Together with the two frigates lost, the Omani suffered heavy casualties, 700 dead and a lot of wounded. The Portuguese suffered 90 dead, the most were victims of the fire of the frigate Nossa Senhora da Batalha, and 30 and 150 wounded.

When notifying the victory in a letter to King Pedro II, the Viceroy said that "[...] it was one of the fiercest clashes seen in India for many years [...]" and that "[...] it was fought in full view of the English, the Dutch, and the same Mughals who valued the Arabs for the most valiant soldiers in Asia and feared them and respected [...]"
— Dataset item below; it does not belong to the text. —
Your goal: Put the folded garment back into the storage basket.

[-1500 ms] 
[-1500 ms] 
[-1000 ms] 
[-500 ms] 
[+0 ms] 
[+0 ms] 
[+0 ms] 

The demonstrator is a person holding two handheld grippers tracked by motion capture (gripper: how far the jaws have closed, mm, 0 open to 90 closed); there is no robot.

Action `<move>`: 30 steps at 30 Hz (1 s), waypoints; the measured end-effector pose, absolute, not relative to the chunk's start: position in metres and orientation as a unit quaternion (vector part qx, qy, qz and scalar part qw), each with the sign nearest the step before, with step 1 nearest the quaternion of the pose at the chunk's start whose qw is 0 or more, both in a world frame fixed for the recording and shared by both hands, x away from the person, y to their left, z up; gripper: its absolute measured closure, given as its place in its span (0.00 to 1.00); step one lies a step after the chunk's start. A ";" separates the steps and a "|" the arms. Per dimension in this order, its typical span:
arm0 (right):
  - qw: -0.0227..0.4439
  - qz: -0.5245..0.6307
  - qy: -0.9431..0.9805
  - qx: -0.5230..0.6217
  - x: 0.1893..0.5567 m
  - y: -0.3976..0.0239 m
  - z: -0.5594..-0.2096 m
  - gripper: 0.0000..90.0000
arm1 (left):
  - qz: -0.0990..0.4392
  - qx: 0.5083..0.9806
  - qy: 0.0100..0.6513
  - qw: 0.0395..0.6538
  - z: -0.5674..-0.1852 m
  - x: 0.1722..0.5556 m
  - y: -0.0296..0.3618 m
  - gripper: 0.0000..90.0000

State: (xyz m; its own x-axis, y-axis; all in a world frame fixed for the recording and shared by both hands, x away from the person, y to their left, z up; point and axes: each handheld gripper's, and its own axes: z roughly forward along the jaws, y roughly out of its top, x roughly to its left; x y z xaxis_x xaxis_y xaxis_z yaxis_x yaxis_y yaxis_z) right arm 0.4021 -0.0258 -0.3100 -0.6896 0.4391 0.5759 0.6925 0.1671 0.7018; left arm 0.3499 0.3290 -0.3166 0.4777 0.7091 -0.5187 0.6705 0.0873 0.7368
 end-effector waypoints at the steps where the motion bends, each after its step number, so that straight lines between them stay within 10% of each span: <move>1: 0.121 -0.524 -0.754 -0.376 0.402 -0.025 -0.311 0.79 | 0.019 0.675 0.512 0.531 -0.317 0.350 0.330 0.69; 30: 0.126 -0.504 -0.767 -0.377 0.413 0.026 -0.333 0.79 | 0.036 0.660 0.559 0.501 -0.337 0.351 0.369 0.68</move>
According to Portuguese Navy historian, Commander Armando da Silva Saturnino Monteiro, "it is to be assumed that as a result of the victory achieved, the Portuguese prestige in India has risen considerably, canceling out in some measure the bad impression caused by the loss of Mombasa in 1698."

After the battle the Portuguese squadron stayed anchored in the poço of Surat until April, in order to prevent that the Omani terradas anchored in Surat sailed to Oman. At the approaching of the monsoon, the squadron left.

Ten years later, on 19 February 1714, another naval battle between Portugal and Oman was fought off Surat, this time it ended with an indecisive strategic outcome, but with a Portuguese tactical victory.